* _What is needed_
Copy each line below in which the string "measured" occurs.

* _Collected data_
╔══

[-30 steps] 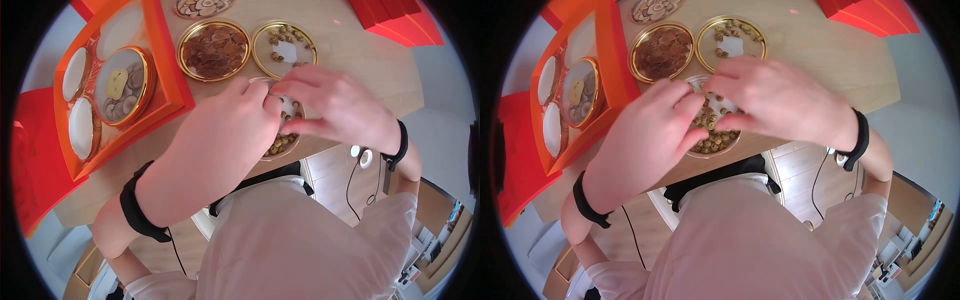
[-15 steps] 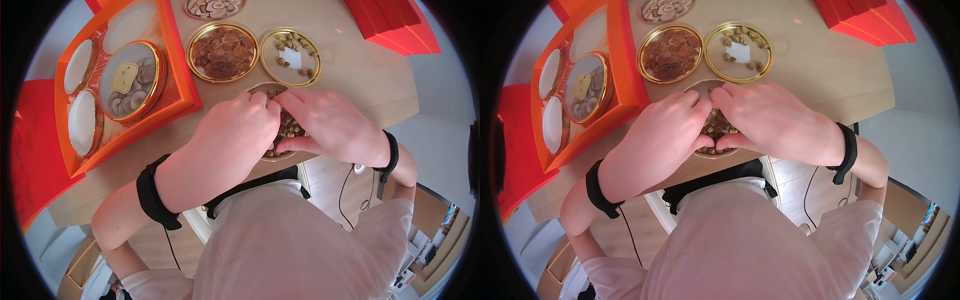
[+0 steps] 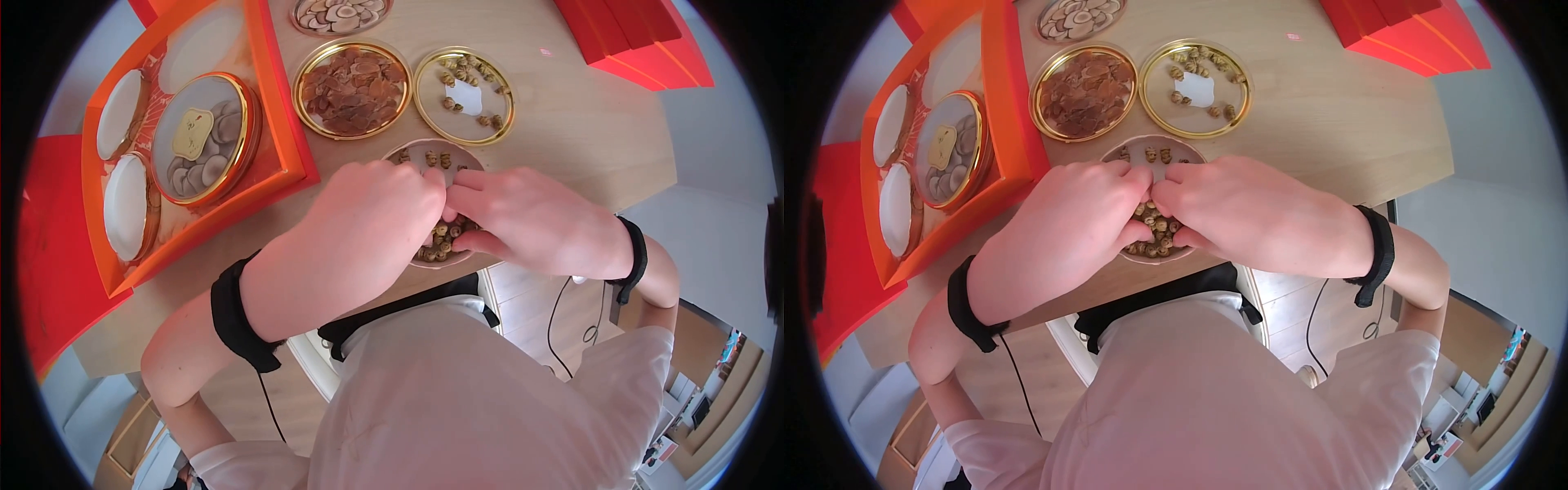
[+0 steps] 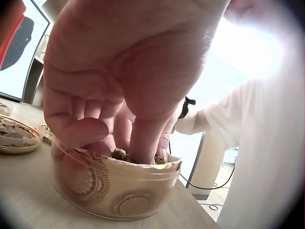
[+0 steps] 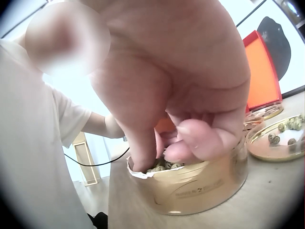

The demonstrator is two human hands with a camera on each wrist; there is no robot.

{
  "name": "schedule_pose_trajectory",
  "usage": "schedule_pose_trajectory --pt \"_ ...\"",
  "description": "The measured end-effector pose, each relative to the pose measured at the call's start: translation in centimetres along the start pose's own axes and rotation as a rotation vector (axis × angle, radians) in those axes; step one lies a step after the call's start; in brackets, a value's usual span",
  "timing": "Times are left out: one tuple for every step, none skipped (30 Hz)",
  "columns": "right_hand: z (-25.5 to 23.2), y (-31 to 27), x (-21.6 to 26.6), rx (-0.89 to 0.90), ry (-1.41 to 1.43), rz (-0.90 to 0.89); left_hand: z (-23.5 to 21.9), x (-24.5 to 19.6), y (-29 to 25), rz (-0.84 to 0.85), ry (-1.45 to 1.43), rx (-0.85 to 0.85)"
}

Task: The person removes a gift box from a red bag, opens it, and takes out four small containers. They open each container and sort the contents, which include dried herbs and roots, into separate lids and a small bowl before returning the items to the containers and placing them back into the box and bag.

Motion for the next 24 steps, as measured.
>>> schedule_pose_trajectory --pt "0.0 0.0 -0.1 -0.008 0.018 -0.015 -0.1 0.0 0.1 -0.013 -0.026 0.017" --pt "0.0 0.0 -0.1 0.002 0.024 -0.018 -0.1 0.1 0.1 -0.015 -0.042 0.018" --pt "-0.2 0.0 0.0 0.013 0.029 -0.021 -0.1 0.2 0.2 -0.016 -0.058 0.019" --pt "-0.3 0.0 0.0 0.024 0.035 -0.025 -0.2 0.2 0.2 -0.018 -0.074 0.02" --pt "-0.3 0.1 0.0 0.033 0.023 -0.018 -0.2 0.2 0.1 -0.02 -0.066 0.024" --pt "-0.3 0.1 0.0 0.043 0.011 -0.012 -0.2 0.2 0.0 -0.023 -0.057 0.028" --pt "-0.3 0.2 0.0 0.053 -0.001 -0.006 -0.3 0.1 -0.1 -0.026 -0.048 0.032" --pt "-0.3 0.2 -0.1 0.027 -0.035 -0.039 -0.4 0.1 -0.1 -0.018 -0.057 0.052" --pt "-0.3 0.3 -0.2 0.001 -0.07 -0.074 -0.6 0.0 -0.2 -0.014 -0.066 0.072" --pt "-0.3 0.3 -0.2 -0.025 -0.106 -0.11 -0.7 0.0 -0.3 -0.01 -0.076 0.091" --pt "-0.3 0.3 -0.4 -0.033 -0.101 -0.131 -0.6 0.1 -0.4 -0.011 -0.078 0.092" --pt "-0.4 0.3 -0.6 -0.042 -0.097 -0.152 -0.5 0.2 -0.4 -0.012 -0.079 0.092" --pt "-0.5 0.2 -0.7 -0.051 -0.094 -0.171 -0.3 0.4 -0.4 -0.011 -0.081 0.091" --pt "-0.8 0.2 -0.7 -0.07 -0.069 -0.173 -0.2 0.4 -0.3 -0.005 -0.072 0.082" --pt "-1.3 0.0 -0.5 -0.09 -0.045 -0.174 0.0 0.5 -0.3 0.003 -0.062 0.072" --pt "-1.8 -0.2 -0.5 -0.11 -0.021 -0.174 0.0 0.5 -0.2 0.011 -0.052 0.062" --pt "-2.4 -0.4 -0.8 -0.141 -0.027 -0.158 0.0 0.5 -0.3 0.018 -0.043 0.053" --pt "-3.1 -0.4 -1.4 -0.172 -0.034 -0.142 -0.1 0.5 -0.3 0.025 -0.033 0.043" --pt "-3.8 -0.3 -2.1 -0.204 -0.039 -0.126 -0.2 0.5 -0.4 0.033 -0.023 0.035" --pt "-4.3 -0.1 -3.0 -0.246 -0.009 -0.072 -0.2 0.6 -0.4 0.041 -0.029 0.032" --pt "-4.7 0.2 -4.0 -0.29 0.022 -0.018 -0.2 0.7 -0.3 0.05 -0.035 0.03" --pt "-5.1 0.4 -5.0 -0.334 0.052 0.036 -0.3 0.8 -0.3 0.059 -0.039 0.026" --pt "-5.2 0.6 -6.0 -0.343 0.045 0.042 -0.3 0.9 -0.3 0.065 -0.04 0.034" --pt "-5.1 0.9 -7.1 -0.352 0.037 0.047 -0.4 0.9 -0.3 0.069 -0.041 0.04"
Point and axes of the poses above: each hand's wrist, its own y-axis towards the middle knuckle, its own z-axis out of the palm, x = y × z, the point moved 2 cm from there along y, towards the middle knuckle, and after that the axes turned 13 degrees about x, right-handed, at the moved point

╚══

* _Solution for this problem_
  "description": "The measured end-effector pose, each relative to the pose measured at the call's start: translation in centimetres along the start pose's own axes and rotation as a rotation vector (axis × angle, radians) in those axes; step one lies a step after the call's start; in brackets, a value's usual span",
Motion for the next 24 steps, as measured.

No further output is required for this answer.